Questo va declinato anche in termini di adeguati incentivi agli investimenti, evitando complessità procedurali che il più delle volte determinano una superfetazione di regole e controlli di legittimità, che appesantiscono e rallentano l’operato delle aziende e ne penalizzano la propensione all’innovazione. Mentre al contrario ciò che serve è incentivazione orientata ai risultati, neutralità tecnologica, semplificazioni, forte tutela della proprietà intellettuale, necessaria per gli investimenti. È un modello sperimentato con successo durante la pandemia ed impostato sulla collaborazione fra autorità e industria nella chiarezza dei ruoli, che merita di essere reso strutturale.
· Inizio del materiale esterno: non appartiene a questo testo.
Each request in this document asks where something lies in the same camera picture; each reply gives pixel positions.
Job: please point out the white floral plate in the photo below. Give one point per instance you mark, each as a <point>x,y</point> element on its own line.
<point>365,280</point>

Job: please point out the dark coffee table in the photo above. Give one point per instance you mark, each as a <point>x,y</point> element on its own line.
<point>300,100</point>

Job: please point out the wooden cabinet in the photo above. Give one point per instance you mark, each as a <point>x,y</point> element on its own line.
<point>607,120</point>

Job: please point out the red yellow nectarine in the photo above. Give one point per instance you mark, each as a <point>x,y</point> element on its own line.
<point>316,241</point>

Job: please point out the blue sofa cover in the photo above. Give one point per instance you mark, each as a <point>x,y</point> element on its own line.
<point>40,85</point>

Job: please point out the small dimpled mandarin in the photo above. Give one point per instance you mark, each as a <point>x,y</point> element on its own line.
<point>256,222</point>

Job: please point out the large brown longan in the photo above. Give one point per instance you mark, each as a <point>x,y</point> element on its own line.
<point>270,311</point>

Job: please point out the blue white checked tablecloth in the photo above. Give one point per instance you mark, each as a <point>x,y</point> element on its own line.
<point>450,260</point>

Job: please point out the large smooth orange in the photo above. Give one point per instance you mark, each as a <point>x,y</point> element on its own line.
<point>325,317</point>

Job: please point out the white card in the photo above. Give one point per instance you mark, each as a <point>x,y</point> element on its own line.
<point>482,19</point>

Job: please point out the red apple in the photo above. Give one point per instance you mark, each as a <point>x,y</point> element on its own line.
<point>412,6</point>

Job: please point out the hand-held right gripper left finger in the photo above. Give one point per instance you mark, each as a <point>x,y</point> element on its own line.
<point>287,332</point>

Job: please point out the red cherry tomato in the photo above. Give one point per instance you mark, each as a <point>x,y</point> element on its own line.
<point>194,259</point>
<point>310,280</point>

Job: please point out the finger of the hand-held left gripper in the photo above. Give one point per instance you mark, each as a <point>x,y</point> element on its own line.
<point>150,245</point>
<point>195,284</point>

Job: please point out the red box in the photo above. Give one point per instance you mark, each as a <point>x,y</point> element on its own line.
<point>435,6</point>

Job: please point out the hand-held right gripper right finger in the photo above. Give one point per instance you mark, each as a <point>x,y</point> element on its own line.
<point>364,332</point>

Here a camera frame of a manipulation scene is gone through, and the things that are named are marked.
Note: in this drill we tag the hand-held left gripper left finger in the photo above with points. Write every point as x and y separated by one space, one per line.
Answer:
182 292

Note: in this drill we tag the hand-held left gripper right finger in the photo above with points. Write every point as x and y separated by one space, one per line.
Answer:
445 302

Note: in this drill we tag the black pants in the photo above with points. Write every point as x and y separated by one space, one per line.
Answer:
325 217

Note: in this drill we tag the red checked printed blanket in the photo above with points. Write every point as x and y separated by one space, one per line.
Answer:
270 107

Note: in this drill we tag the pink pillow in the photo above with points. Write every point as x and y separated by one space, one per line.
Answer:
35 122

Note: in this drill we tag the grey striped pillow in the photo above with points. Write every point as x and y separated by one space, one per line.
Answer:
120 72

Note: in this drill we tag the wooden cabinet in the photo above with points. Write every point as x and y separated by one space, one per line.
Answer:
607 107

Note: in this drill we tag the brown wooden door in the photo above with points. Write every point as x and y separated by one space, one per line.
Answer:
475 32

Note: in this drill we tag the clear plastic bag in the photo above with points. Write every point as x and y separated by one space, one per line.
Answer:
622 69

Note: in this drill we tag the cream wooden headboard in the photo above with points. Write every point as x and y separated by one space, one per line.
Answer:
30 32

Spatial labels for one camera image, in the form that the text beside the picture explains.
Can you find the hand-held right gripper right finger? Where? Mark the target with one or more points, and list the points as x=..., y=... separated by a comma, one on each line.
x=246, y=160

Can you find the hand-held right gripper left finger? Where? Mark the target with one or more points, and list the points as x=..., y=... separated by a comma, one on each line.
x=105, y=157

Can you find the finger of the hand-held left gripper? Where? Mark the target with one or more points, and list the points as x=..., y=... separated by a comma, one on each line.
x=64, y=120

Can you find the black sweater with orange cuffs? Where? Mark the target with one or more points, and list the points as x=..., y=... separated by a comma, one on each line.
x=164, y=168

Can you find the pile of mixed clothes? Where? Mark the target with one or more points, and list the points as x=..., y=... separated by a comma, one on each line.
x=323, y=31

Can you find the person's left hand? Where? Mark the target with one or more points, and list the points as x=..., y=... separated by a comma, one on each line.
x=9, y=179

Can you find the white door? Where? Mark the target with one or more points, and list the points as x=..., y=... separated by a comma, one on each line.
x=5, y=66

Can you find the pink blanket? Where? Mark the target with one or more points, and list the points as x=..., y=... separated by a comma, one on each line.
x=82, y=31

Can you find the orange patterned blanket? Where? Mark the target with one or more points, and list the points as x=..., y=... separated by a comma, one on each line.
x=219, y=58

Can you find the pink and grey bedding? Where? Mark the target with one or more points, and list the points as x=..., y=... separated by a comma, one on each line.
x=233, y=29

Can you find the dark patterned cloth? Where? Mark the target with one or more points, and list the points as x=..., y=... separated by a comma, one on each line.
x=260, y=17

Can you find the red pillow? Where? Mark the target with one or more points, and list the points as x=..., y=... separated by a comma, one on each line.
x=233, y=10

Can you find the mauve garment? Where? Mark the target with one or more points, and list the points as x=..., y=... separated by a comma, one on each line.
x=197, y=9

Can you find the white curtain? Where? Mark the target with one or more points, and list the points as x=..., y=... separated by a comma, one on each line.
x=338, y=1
Soprattutto in sede europea si deve far valere la necessità di evitare un’impostazione dirigista, e dunque lenta, che sfoci in una ingerenza pubblica nelle scelte industriali, con tutto ciò che questo comporta per l’efficienza di un settore. Iniziative pubbliche di incentivazione che non rispettino il principio di neutralità tecnologica – non solo nel campo dell’energia o dell’automotive, ma anche in quello delle tecnologie farmaceutiche, come nel caso della Strategic Technologies for Europe Platform (STEP) europea – anziché ampliare il campo della ricerca, fissando dei risultati e lasciando alla scienza e all’industria i metodi per raggiungerli, finiscono per circoscriverlo. L’incrocio fra ricerca, tecnologie e competenze crea tante traiettorie di innovazione, che si rinnovano ulteriormente con l’uso dell’intelligenza artificiale. Non dobbiamo precluderci in partenza alcuna strada per realizzarla.

L’industria farmaceutica, fra i settori indicati come strategici, è probabilmente l’unico a registrare una presenza di aziende private pressoché totale. È una ricchezza, ma che richiede la consapevolezza da parte dei decisori che esse saranno tanto più in grado di fornire il loro contributo alla crescita e alla sicurezza delle nostre società quanto più saranno competitive e libere di perseguire le proprie traiettorie di crescita.